Paging @naveen-rn @nspark could you check up on this issue to see if it needs attention in OpenSHMEM 1.5?
Sorry for not replying sooner. I was thinking about the change requested in the comment. My only gripe is that the second statement in the example seems ambiguous and it kind of looks incorrect.
When I read it, it seems that we provide an example that prohibits the usage of non-atomic operation on a variable which is used for atomic operation. It is not clear, whether we speak about this semantics during the atomic update, before, or after the update. The suggested change kind of clarifies it.
But, if you feel that it is just my reading. Please go ahead and close the issue.
I think I'd prefer to delete this paragraph rather than try to fix it. It's a "for example" that contains an imprecise description of atomicity that is also confusing for the reasons you stated. I think the paragraph may have either been written by or supported by @manjugv. Wondering what he thinks?

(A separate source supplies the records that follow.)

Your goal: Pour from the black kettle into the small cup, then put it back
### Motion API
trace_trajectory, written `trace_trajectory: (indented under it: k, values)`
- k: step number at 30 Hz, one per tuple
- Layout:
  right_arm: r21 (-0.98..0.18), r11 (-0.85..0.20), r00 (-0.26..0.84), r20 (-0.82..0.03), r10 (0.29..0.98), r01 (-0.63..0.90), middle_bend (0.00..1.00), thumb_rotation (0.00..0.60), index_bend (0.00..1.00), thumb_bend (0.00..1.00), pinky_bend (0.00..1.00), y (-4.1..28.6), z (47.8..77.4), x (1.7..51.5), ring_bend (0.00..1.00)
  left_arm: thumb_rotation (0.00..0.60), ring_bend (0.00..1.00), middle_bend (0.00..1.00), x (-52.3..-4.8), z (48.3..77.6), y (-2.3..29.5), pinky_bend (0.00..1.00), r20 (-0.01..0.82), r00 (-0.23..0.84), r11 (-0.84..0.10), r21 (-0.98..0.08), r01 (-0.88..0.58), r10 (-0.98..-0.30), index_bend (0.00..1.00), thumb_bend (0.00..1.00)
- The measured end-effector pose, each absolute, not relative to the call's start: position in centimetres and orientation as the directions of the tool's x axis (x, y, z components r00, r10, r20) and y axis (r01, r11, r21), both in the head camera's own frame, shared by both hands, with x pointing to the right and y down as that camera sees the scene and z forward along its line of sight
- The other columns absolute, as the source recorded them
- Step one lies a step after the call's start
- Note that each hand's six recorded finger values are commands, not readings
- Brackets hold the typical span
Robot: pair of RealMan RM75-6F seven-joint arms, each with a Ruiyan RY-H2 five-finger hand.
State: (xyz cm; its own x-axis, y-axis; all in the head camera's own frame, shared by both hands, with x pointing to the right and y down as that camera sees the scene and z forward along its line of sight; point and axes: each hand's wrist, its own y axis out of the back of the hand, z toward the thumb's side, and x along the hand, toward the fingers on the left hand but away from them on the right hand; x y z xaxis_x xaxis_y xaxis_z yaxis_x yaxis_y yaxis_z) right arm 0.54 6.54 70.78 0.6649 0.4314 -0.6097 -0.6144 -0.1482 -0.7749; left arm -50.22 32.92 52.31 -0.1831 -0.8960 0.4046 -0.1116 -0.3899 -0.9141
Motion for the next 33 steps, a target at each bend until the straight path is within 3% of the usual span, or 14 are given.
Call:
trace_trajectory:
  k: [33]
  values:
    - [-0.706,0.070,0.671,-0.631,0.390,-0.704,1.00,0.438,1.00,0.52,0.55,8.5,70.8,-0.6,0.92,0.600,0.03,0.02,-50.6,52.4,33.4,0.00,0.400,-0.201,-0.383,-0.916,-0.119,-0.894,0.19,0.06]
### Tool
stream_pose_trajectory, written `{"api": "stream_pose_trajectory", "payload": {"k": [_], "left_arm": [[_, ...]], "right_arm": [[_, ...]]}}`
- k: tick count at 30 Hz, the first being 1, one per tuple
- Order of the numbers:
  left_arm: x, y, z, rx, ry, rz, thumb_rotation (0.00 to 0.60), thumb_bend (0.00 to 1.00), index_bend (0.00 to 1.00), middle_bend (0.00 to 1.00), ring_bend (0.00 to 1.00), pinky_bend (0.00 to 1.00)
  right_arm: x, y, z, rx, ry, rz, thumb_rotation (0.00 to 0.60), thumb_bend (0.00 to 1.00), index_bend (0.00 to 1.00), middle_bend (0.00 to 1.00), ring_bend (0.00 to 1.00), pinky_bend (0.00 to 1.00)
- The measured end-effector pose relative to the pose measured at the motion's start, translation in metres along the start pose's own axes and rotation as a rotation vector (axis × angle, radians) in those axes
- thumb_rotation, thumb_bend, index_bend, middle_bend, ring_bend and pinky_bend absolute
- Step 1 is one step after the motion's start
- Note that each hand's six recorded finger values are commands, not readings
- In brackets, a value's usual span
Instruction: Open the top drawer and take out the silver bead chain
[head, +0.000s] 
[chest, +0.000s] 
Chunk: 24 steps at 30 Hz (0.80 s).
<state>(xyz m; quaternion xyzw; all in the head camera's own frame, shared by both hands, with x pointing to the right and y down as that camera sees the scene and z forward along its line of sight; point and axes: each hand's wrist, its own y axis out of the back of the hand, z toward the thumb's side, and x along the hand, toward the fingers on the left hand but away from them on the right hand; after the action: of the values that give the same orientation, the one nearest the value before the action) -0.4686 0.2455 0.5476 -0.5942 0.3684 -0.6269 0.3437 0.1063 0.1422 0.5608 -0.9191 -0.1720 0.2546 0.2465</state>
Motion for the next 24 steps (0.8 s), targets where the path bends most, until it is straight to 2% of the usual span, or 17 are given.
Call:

I think we should remove this paragraph. The following examples more directly and clearly address the specific requirements for atomicity.
With the new OpenSHMEM-1.5 changes, did we clarify or modify the semantics for reading the OpenSHMEM atomic updates at the target side? Did we introduce any semantics requiring the use of point-to-point sync operations for reading the updates.
I vaguely remember some change happening in the relation between atomic updates and the p2p-sync routines - not sure what it is. Specifically, the need for moving the notes to implementers section to the main description in the p2p-sync routines.